* **Work item**: Set down every line of the data, unchanged and complete.

··· Records for processing

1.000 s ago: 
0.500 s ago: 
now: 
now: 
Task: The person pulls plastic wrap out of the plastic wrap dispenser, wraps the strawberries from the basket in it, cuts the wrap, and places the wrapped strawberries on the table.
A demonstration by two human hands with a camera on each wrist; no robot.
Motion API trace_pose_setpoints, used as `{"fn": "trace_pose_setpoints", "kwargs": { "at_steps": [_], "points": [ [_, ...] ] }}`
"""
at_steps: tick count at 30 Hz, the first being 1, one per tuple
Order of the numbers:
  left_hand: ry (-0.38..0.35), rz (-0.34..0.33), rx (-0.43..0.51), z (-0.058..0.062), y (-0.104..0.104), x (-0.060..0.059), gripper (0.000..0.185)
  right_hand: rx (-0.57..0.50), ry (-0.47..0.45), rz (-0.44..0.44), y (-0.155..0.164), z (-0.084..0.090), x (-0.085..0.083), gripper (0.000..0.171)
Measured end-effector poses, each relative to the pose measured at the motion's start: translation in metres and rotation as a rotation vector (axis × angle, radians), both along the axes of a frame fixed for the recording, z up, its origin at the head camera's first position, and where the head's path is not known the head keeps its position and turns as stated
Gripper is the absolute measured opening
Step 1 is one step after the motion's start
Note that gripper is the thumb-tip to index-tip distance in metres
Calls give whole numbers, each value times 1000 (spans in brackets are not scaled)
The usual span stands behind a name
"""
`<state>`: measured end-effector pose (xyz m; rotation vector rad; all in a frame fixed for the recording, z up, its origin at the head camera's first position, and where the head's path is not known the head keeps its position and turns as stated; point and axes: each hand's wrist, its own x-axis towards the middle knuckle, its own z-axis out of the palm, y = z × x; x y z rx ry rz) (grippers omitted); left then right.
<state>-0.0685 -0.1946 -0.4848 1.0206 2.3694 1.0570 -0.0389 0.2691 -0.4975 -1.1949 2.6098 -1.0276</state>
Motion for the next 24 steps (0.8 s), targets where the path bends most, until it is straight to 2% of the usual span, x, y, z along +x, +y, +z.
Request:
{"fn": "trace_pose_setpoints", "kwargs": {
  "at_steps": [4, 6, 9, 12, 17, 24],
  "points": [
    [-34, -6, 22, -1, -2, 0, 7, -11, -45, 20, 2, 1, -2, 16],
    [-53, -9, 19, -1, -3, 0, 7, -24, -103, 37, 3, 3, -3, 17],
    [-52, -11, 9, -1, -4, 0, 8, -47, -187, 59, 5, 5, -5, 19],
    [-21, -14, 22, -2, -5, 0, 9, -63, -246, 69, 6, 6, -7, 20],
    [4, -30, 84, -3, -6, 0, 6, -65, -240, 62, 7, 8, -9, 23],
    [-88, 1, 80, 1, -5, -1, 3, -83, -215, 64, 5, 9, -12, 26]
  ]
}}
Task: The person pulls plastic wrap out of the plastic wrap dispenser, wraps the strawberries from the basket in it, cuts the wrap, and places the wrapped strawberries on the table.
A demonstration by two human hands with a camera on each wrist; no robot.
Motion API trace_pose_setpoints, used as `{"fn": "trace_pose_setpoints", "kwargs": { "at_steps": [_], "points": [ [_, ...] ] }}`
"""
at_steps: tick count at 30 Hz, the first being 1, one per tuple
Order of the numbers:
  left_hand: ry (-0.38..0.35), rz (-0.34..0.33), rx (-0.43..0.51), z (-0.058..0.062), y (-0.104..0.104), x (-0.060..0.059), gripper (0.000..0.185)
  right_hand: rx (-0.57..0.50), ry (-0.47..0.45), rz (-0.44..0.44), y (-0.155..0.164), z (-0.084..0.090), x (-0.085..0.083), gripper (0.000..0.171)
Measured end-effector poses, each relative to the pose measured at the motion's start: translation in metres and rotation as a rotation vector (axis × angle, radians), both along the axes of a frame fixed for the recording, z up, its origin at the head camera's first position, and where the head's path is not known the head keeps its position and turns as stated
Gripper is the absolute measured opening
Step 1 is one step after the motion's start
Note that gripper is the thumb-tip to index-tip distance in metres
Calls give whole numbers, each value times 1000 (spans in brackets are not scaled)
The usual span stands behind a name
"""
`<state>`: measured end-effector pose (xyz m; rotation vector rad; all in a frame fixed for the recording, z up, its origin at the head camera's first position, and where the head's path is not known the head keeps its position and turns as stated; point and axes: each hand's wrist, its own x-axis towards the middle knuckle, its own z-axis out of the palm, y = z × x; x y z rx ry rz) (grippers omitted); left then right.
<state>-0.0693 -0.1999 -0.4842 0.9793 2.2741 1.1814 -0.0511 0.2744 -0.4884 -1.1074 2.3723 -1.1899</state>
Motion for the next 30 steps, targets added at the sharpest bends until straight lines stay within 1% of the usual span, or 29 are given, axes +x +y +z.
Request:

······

* **Problem solution**:
1.000 s ago: 
0.500 s ago: 
now: 
now: 
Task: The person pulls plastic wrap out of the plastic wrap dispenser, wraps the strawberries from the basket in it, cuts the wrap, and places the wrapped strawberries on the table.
A demonstration by two human hands with a camera on each wrist; no robot.
Motion API trace_pose_setpoints, used as `{"fn": "trace_pose_setpoints", "kwargs": { "at_steps": [_], "points": [ [_, ...] ] }}`
"""
at_steps: tick count at 30 Hz, the first being 1, one per tuple
Order of the numbers:
  left_hand: ry (-0.38..0.35), rz (-0.34..0.33), rx (-0.43..0.51), z (-0.058..0.062), y (-0.104..0.104), x (-0.060..0.059), gripper (0.000..0.185)
  right_hand: rx (-0.57..0.50), ry (-0.47..0.45), rz (-0.44..0.44), y (-0.155..0.164), z (-0.084..0.090), x (-0.085..0.083), gripper (0.000..0.171)
Measured end-effector poses, each relative to the pose measured at the motion's start: translation in metres and rotation as a rotation vector (axis × angle, radians), both along the axes of a frame fixed for the recording, z up, its origin at the head camera's first position, and where the head's path is not known the head keeps its position and turns as stated
Gripper is the absolute measured opening
Step 1 is one step after the motion's start
Note that gripper is the thumb-tip to index-tip distance in metres
Calls give whole numbers, each value times 1000 (spans in brackets are not scaled)
The usual span stands behind a name
"""
`<state>`: measured end-effector pose (xyz m; rotation vector rad; all in a frame fixed for the recording, z up, its origin at the head camera's first position, and where the head's path is not known the head keeps its position and turns as stated; point and axes: each hand's wrist, its own x-axis towards the middle knuckle, its own z-axis out of the palm, y = z × x; x y z rx ry rz) (grippers omitted); left then right.
<state>-0.0685 -0.1946 -0.4848 1.0206 2.3694 1.0570 -0.0389 0.2691 -0.4975 -1.1949 2.6098 -1.0276</state>
Motion for the next 24 steps (0.8 s), targets where the path bends most, until it is straight to 2% of the usual span, x, y, z along +x, +y, +z.
Request:
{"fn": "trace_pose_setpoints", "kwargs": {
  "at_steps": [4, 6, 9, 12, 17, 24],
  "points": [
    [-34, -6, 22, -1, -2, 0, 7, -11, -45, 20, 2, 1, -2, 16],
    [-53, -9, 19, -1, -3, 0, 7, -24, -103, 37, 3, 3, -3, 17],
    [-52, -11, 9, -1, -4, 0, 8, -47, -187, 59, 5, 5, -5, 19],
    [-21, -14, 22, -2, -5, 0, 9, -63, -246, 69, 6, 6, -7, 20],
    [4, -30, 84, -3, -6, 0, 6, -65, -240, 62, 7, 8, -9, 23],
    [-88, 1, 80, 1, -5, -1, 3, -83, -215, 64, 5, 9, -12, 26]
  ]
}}
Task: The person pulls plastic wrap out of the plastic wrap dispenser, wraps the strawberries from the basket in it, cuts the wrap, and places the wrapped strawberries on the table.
A demonstration by two human hands with a camera on each wrist; no robot.
Motion API trace_pose_setpoints, used as `{"fn": "trace_pose_setpoints", "kwargs": { "at_steps": [_], "points": [ [_, ...] ] }}`
"""
at_steps: tick count at 30 Hz, the first being 1, one per tuple
Order of the numbers:
  left_hand: ry (-0.38..0.35), rz (-0.34..0.33), rx (-0.43..0.51), z (-0.058..0.062), y (-0.104..0.104), x (-0.060..0.059), gripper (0.000..0.185)
  right_hand: rx (-0.57..0.50), ry (-0.47..0.45), rz (-0.44..0.44), y (-0.155..0.164), z (-0.084..0.090), x (-0.085..0.083), gripper (0.000..0.171)
Measured end-effector poses, each relative to the pose measured at the motion's start: translation in metres and rotation as a rotation vector (axis × angle, radians), both along the axes of a frame fixed for the recording, z up, its origin at the head camera's first position, and where the head's path is not known the head keeps its position and turns as stated
Gripper is the absolute measured opening
Step 1 is one step after the motion's start
Note that gripper is the thumb-tip to index-tip distance in metres
Calls give whole numbers, each value times 1000 (spans in brackets are not scaled)
The usual span stands behind a name
"""
`<state>`: measured end-effector pose (xyz m; rotation vector rad; all in a frame fixed for the recording, z up, its origin at the head camera's first position, and where the head's path is not known the head keeps its position and turns as stated; point and axes: each hand's wrist, its own x-axis towards the middle knuckle, its own z-axis out of the palm, y = z × x; x y z rx ry rz) (grippers omitted); left then right.
<state>-0.0693 -0.1999 -0.4842 0.9793 2.2741 1.1814 -0.0511 0.2744 -0.4884 -1.1074 2.3723 -1.1899</state>
Motion for the next 30 steps, targets added at the sharpest bends until straight lines stay within 1% of the usual span, or 29 are given, axes +x +y +z.
Request:

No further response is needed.